“Collecting” Art on the Cheap

Collection of Picture Frames
iStock / SolStock

The current issue of Good magazine has an article on art collecting for the--ahem--value-seeking set. Not a Wolfian Master of the Universe or a fifth-generation Vanderbilt? You can still collect great art, writes downtown Manhattan gallery owner Jen Bekman (view article). “If you rely on the art rags, or, say, The New York Times for news about the art world, it’s easy to get the impression that art is for the very few." But you can start your collection with limited-edition prints that sell on the Web for as little as $20, and originals that cost no more than a few hundred bucks.

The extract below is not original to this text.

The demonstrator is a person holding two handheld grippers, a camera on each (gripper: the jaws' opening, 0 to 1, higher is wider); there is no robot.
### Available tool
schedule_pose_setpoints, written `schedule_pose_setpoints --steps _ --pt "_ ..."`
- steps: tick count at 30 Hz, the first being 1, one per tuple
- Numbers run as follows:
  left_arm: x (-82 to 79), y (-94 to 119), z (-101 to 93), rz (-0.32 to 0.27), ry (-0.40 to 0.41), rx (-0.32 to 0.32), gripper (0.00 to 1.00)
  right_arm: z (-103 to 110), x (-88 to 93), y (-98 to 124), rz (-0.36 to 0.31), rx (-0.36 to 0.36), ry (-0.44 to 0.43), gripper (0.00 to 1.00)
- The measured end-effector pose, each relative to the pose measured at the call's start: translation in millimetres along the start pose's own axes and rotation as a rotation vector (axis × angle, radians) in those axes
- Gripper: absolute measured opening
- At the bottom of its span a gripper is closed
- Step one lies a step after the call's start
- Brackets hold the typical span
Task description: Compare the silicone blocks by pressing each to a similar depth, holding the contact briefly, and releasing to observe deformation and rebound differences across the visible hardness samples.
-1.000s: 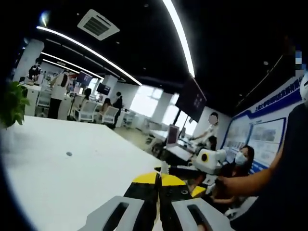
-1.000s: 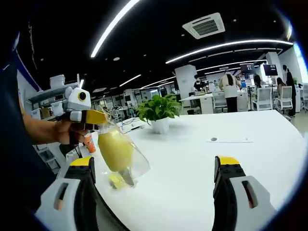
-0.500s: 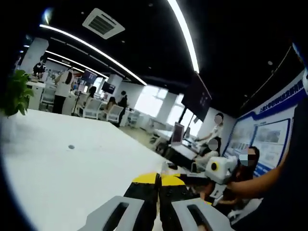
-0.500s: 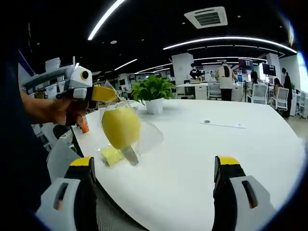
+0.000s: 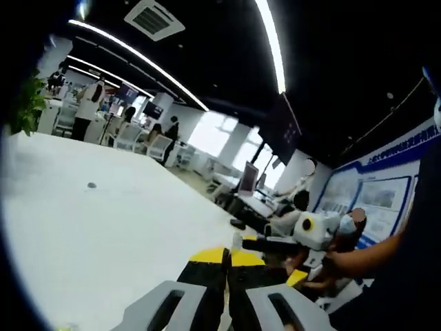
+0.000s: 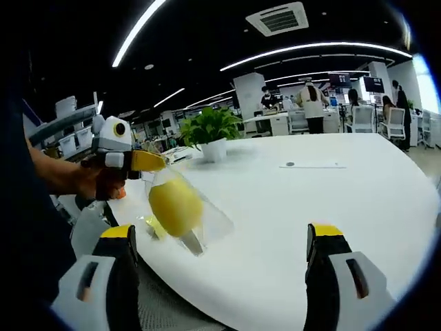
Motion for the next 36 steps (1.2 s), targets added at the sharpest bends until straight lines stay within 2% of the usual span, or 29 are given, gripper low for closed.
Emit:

Bekman has a point when she writes that when you buy the work of an unknown artist, “it’s nice to know that you’re supporting someone who is probably struggling and dreaming of quitting his or her day job." She also explores how sites like Tiny Showcase are helping penurious art lovers satiate their need.

But she has a hard sell because she never grapples with the larger issue of why people collect. People collect art because they want to have, organize and catalog a group of special, rarified objects. A Collection means something, not only to them, but to art experts and art society--art snobs, in other words.

Collections like that don’t come cheap. A reasonably-priced collection may satisfy its owner, but it’ll never be a Collection. It’s like comparing a university’s rare book collection to the collection of books from the public library’s 50-cent bin on the shelf in my apartment. Yes, I, too, can collect old books. But they do not an Old-Book Collection make.

So, collect art on the cheap, and love each piece you buy on its merits. Just don’t call yourself an Art Collector.